Sport and Competition
The Peter Pan Syndrome
Why smart people fail.
Posted May 13, 2016 Reviewed by Kaja Perina
Many clients come to me thinking they'd be successful if only they had an idea for a more exciting career.
In fact, lack of success may more often be caused by what I call The Peter Pan Syndrome: They won't grow up.
Here are the Peter Pan Syndrome's most common manifestations:
An unwillingness to get working or stay working when you're not motivated. If you're only willing to work hard when you feel like it, you won't feel like it often enough. Working hard must be something you do; it's not a decision to make. It's foundational: believing that being productive is core to the life well-lived.
Dabbling: being unwilling to stay focused on becoming sufficiently expert at anything. Brilliant people can achieve excellence in many areas but most people can't.
Networking aversion. Not having taken the time to develop the deep connections with the right people that, alas, often are needed to land and succeed at a good job.
Betting on longshot dreams: becoming a self-supporting actor, artist, documentary filmmaker, sports marketer, environmental activist, fashion executive, etc. Yes, obviously, some people have achieved such goals but unless you are unusually talented and driven (ideally with great connections), your chances are small. Yet some people cling to their longshot dream, sometimes as an excuse for not doing the work required to launch a more realistic career.
Abusing alcohol or drugs.
Blaming your failure on something your parents, spouse, or former employer did to you. Many people who were terribly abused--including, for example, many survivors of the Holocaust or of Japanese internment camps--did just fine. You've probably suffered a lot less. Unless you suffer from a severe physiologically caused mental illness, you too can probably triumph over your past.

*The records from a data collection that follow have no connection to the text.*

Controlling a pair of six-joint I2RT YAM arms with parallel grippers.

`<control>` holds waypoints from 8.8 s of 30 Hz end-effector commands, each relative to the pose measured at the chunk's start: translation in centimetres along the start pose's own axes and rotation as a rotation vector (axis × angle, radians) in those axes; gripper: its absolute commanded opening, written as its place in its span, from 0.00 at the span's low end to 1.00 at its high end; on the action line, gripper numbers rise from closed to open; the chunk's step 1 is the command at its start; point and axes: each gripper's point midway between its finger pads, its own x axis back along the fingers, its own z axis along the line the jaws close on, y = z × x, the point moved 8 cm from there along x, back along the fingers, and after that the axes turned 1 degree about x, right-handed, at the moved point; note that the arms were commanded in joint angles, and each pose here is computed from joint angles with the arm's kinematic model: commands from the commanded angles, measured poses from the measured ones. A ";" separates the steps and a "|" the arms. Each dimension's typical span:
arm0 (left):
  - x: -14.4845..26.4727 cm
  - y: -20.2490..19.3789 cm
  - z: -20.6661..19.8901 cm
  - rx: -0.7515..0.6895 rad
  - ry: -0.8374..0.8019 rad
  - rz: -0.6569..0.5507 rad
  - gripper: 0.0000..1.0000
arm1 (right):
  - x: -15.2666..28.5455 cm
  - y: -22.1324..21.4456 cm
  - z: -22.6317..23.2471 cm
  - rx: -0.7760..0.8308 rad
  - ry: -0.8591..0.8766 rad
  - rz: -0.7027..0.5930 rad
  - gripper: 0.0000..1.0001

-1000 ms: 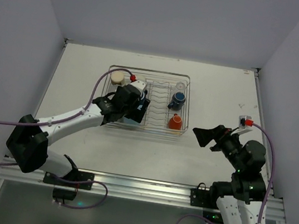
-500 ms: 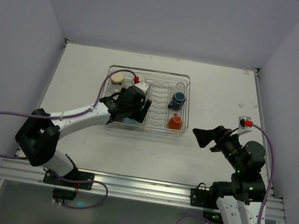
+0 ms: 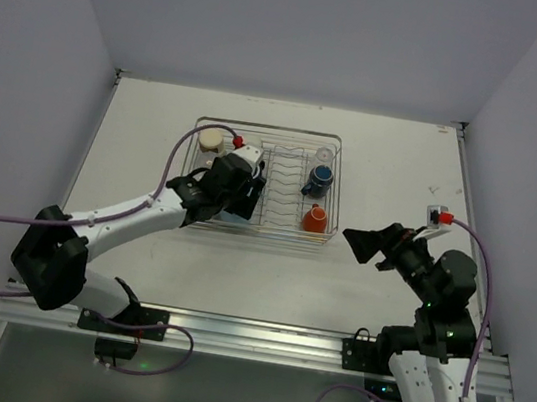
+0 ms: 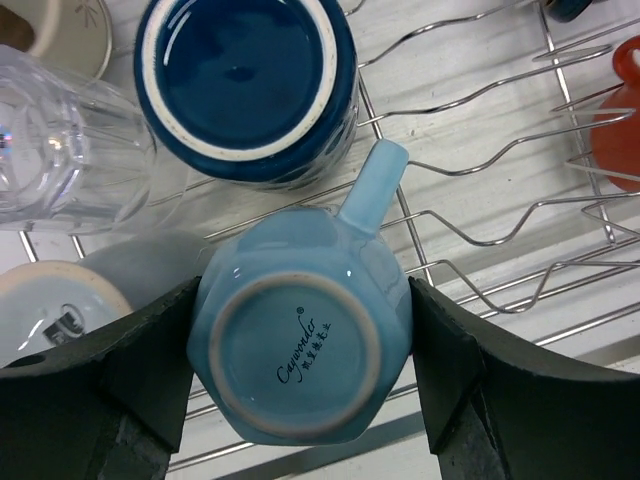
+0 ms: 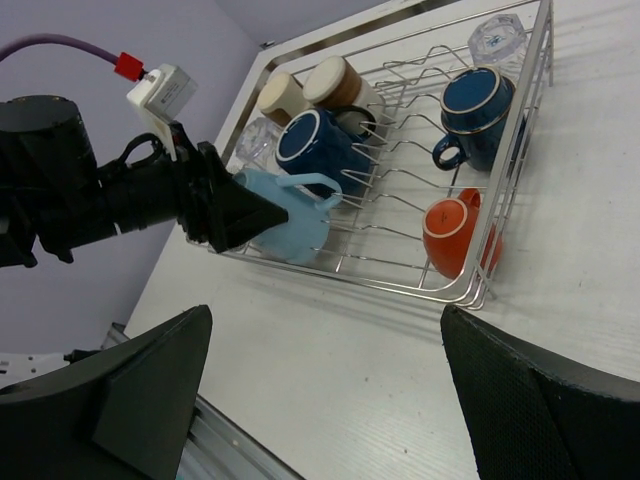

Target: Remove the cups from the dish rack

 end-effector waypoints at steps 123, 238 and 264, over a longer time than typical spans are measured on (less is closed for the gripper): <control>10.7 2.5 2.2 0.101 -0.108 -0.305 0.98 | -21.5 15.8 -8.3 0.272 -0.630 0.281 0.71; 15.6 7.0 -3.4 0.547 -0.930 -0.590 1.00 | -10.8 -0.6 11.3 -0.067 0.694 0.039 0.00; 16.0 -2.0 4.8 0.070 -0.289 -0.481 1.00 | -8.8 10.2 -4.7 0.084 -0.552 -0.017 0.00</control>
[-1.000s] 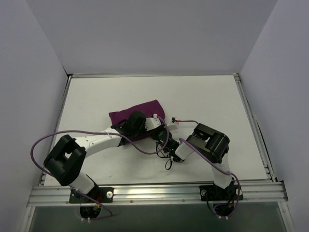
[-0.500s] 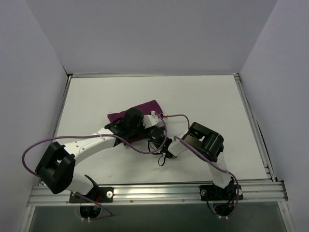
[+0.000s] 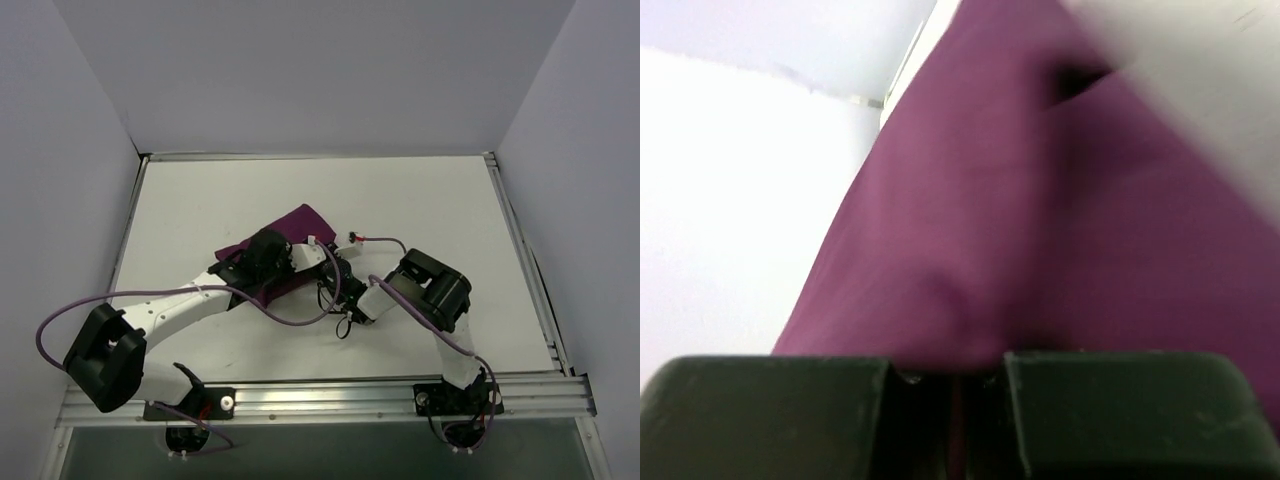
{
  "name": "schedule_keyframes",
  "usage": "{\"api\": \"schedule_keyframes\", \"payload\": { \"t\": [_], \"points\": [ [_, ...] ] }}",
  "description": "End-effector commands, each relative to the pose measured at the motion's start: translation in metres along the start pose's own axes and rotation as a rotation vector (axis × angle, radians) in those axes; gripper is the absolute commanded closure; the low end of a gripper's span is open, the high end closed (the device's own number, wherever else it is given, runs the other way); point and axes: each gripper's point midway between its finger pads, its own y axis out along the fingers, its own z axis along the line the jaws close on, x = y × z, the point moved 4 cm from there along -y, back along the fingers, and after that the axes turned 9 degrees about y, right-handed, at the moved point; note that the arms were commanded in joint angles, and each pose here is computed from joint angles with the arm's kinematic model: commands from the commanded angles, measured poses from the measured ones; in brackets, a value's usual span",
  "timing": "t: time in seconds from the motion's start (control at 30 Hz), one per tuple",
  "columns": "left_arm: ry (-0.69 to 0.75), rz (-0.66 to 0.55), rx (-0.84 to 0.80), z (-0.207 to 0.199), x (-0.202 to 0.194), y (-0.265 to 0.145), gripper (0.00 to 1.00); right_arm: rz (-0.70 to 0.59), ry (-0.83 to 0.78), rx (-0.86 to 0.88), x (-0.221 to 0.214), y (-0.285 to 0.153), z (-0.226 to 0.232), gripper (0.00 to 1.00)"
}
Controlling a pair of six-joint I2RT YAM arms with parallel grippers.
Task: Prepare the surgical pack
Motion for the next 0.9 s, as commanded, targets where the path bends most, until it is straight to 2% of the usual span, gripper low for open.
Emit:
{"api": "schedule_keyframes", "payload": {
  "t": [0.0,0.17,0.43,0.53,0.57,0.67,0.73,0.87],
  "points": [
    [-0.006,-0.088,0.024,0.009,0.011,-0.012,0.98,-0.229,0.036,-0.057,0.066,0.002,-0.017,1.0],
    [-0.003,-0.076,0.004,0.003,0.007,-0.004,0.97,-0.188,0.035,-0.035,0.065,-0.002,-0.02,1.0],
    [0.02,-0.037,-0.076,-0.014,0.001,0.009,0.82,-0.064,0.033,0.044,0.046,-0.012,0.012,1.0],
    [0.013,-0.028,-0.061,-0.012,0.0,0.009,0.8,0.004,0.06,0.069,0.042,-0.022,0.031,0.92],
    [-0.002,-0.029,-0.046,-0.009,0.001,0.008,0.8,0.016,0.066,0.063,0.042,-0.027,0.034,0.86],
    [-0.012,-0.033,-0.011,-0.002,0.002,0.004,0.8,0.067,0.045,0.0,0.044,-0.05,0.037,0.78],
    [-0.002,-0.029,-0.016,-0.002,0.002,0.003,0.79,0.097,0.0,-0.07,0.049,-0.067,0.033,0.74],
    [0.048,-0.03,-0.084,-0.014,-0.001,0.002,0.72,0.146,-0.15,-0.183,0.062,-0.095,0.025,0.63]
  ]
}}
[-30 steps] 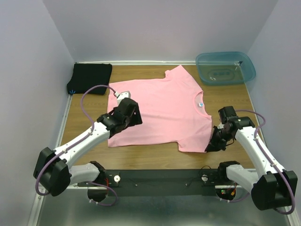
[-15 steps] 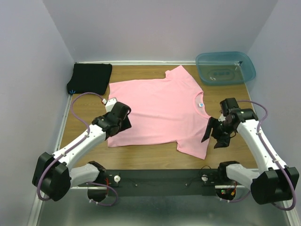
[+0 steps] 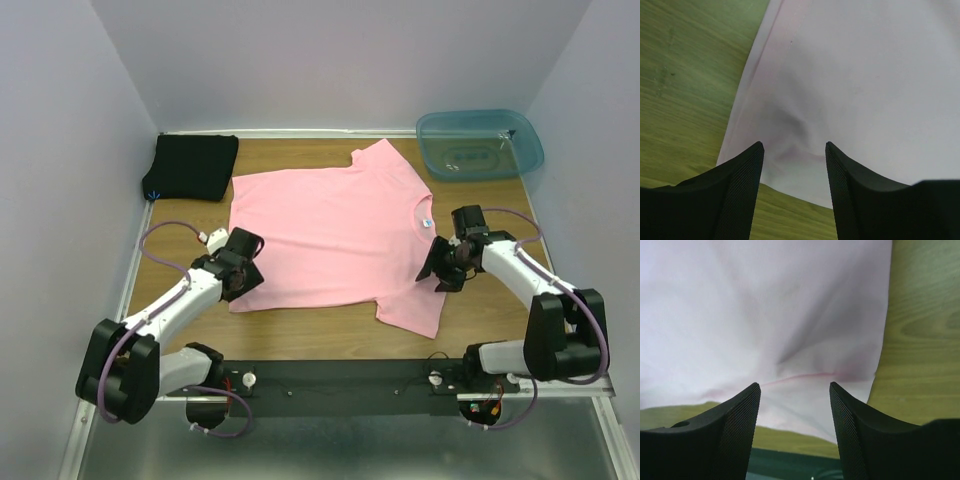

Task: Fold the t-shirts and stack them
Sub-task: Flatten the tshirt out

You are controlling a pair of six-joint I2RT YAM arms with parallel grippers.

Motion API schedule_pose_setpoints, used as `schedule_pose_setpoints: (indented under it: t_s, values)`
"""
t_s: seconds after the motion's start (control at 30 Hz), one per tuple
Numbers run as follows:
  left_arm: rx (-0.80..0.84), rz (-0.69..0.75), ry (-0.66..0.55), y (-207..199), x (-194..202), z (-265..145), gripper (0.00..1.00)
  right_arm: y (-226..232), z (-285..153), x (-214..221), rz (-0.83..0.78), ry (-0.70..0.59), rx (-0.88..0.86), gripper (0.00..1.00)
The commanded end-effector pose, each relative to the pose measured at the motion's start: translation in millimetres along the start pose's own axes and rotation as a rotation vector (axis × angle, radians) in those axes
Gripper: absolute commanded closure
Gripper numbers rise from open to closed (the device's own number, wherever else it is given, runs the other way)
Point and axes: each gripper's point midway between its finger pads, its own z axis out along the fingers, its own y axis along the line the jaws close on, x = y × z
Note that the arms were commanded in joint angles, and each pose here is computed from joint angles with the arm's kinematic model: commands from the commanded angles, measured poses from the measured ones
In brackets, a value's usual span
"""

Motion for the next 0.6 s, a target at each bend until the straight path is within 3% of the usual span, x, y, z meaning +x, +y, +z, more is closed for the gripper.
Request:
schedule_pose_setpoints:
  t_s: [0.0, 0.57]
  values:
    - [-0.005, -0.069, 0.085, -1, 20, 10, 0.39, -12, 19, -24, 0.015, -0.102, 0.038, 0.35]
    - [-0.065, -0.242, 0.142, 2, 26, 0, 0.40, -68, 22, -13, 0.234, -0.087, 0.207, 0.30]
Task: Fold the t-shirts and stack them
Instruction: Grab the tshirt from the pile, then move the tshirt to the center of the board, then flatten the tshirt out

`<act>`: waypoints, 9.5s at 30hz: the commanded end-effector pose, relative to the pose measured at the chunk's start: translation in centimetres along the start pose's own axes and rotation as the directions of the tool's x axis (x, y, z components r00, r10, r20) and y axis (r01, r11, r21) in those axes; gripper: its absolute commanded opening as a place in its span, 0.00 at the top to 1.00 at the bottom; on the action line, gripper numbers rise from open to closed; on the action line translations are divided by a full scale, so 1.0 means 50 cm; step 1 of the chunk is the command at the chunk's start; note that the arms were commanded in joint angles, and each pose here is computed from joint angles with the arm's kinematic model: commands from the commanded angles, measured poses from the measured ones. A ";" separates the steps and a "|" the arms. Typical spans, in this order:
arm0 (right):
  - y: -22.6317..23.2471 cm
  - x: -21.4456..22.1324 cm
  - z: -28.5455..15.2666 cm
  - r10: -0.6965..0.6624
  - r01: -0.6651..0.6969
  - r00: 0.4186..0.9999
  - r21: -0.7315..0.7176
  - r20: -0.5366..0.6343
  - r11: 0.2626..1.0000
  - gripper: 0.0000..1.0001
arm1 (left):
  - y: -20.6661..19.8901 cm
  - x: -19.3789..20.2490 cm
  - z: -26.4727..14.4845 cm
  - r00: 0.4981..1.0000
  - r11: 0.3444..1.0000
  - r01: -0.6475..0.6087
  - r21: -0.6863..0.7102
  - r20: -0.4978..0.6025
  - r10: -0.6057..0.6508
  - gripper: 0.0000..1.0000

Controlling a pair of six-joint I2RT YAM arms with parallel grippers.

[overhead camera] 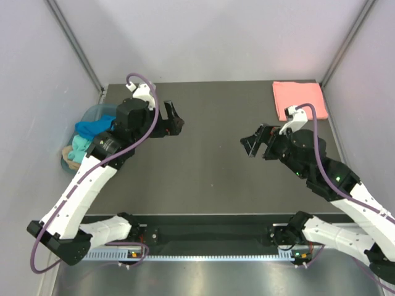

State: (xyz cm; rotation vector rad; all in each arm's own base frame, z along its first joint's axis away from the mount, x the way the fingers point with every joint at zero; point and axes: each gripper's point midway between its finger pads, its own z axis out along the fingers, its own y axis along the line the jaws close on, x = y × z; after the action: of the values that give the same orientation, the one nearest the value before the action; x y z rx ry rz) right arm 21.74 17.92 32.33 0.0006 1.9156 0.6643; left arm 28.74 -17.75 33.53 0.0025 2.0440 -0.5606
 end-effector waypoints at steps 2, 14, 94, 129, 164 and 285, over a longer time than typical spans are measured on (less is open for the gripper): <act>0.004 -0.024 -0.017 0.006 -0.005 0.999 -0.015 0.053 1.000 0.00 | 0.009 -0.024 -0.002 0.998 0.999 0.023 -0.032 0.066 -0.021 0.04; -0.003 -0.011 -0.034 0.009 -0.007 0.999 -0.037 0.049 0.999 0.00 | 0.318 -0.091 0.078 0.994 0.793 0.109 -0.599 0.073 -0.082 0.07; -0.088 0.094 -0.011 -0.042 0.049 0.997 0.108 -0.068 0.993 0.00 | 0.074 0.336 0.149 0.909 0.962 0.237 -0.134 -0.320 -0.268 0.53; -0.287 0.062 0.464 0.002 0.034 0.981 0.185 -0.194 0.982 1.00 | 0.007 0.263 0.493 0.876 0.991 0.136 0.016 -0.469 -0.112 1.00; -0.228 0.380 -0.059 0.279 -0.263 0.908 0.092 -0.314 0.960 0.89 | 0.105 0.435 0.052 0.910 0.964 0.258 -0.072 -0.318 -0.267 0.40; -0.185 -0.062 0.134 0.127 -0.108 0.991 0.361 -0.031 0.926 1.00 | -0.022 -0.072 -0.052 0.978 0.944 0.089 0.318 0.150 -0.143 1.00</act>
State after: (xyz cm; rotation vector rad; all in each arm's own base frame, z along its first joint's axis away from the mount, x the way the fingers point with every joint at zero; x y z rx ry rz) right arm 32.36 12.61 40.48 0.3009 1.8052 0.5255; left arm 30.93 -15.23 45.13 -0.0612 1.5898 -0.8320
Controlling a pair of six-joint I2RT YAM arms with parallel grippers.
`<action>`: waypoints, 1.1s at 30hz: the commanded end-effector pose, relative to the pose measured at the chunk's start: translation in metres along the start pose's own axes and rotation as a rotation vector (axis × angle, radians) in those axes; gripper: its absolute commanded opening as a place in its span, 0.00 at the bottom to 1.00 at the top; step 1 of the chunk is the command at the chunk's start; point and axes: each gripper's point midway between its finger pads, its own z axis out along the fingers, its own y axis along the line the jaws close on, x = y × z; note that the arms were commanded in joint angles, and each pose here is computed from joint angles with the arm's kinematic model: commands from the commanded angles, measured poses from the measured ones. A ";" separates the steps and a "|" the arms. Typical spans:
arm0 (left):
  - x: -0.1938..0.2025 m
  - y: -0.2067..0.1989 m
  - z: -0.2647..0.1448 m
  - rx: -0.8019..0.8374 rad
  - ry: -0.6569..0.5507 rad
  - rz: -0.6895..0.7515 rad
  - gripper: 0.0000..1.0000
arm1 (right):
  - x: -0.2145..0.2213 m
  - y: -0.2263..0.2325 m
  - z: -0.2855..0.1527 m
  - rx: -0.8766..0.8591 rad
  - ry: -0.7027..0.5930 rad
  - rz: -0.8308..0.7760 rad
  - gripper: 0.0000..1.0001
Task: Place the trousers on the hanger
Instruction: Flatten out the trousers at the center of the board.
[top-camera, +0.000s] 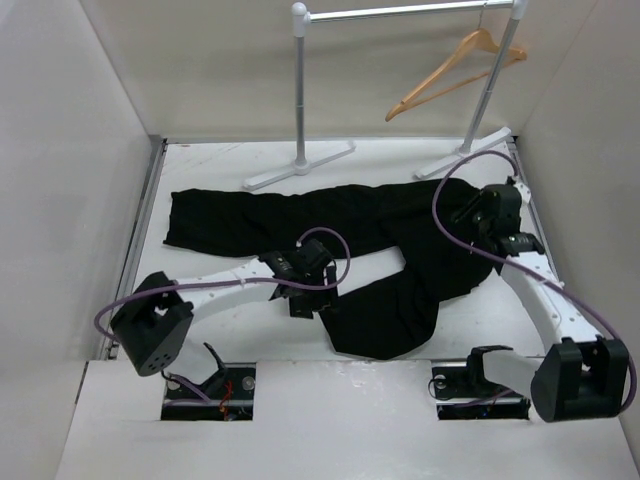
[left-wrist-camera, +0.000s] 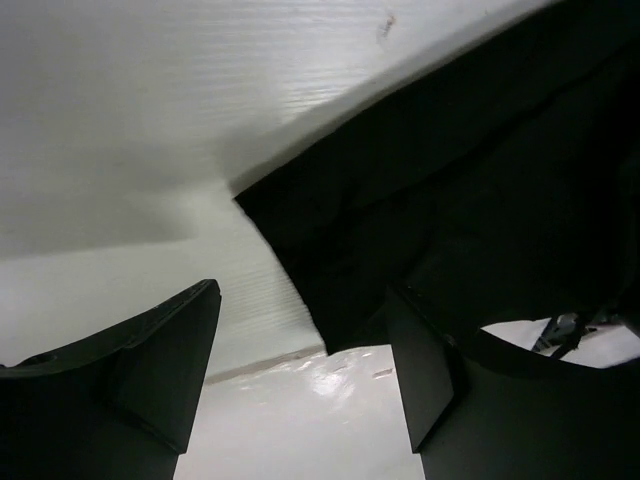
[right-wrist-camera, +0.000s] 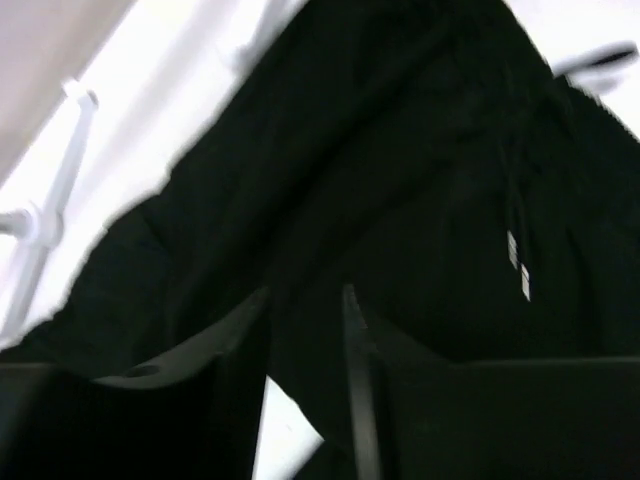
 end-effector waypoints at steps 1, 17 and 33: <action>0.018 -0.023 0.013 0.090 0.091 0.005 0.64 | 0.020 -0.012 -0.013 0.011 0.024 -0.034 0.45; -0.049 0.011 -0.065 0.062 -0.210 -0.215 0.03 | 0.030 -0.134 -0.041 0.422 -0.015 0.075 0.54; -0.067 0.129 -0.159 -0.082 -0.428 -0.644 0.03 | 0.054 -0.149 0.039 0.418 0.066 0.225 0.15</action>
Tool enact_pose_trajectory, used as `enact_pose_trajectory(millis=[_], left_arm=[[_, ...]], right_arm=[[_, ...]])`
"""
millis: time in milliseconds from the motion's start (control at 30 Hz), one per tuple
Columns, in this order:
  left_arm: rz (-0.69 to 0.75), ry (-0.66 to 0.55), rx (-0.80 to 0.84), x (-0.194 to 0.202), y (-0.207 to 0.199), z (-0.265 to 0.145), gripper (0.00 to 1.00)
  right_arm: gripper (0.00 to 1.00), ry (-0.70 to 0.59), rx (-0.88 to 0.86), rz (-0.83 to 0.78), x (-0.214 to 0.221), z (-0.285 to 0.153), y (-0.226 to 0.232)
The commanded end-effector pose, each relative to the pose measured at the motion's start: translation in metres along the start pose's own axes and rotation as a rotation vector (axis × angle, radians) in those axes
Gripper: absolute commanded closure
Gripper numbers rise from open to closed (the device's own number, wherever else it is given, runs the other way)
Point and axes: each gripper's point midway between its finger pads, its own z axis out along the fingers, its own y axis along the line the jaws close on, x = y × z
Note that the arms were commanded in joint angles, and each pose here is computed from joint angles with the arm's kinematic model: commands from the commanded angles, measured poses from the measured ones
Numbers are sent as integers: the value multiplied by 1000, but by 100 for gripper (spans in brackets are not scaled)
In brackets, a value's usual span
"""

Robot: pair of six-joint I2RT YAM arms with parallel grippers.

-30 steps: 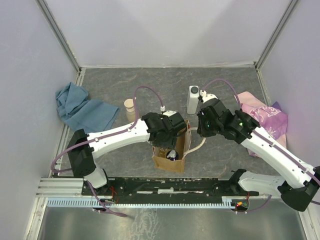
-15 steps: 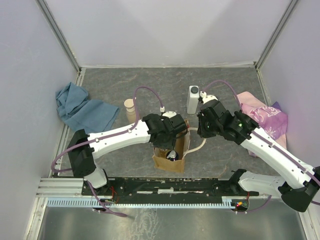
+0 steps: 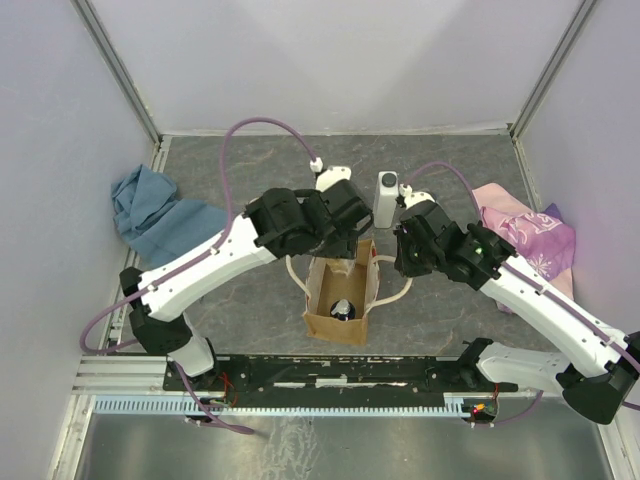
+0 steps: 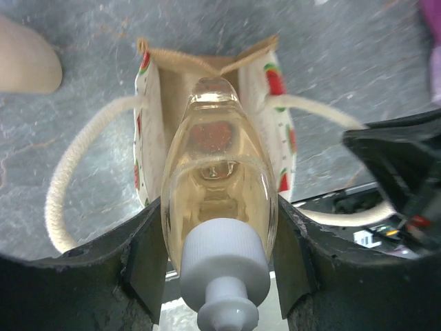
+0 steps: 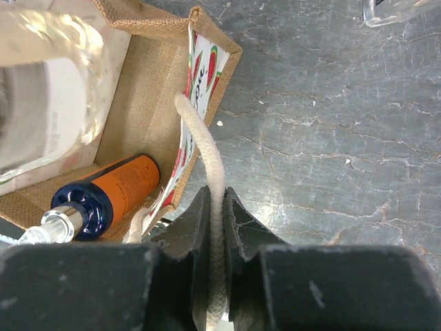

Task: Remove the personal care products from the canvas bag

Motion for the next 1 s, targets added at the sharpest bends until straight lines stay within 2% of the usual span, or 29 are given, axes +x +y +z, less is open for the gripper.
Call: enact_pose_trajectory(millis=[0, 200, 367, 467, 567, 767, 967], left_arm=[[-25, -159, 71, -48, -1, -49, 81], [-28, -312, 38, -89, 13, -70, 82], [-2, -420, -35, -121, 35, -57, 83], [-40, -504, -1, -152, 45, -50, 83], [-97, -568, -26, -183, 72, -46, 83], [-172, -594, -105, -220, 120, -13, 84], [-192, -509, -142, -220, 143, 58, 84]], right_arm=[[85, -32, -8, 10, -4, -1, 1], [85, -30, -12, 10, -5, 0, 2], [85, -40, -34, 14, -8, -2, 7], [85, -32, -40, 10, -9, -2, 10], [86, -14, -50, 8, -8, -1, 13], [86, -7, -56, 7, -8, -2, 14], [86, -1, -80, 7, -13, -4, 22]])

Doing an insufficiently thorough job search. Here's what a thorough job search looks like: identifying 50 people not advertising an on-target job but with the power to hire you for your target job or create one for you, and you not only pitch yourself to them but make the effort to build a relationship with them over months. You must also regularly contact your extended personal network to get leads and build the relationship, have a good LinkedIn profile, craft many top-of-the-heap job applications, including collateral material such as a white paper, a portfolio, and substantive follow-ups after job interviews, for example, a mini business plan describing what you'd do if hired.
The takeaway
Might any of those Peter Pan Syndrome behaviors apply to you? If so, is it a wake-up call? Or do you want to accept that you just don't care enough about career success to make the now usually-required effort? Alas, today, more than ever in my 30 years as a career counselor, I'm finding that unless you're lucky or brilliant, landing and keeping a good job really does require you to be a grown-up.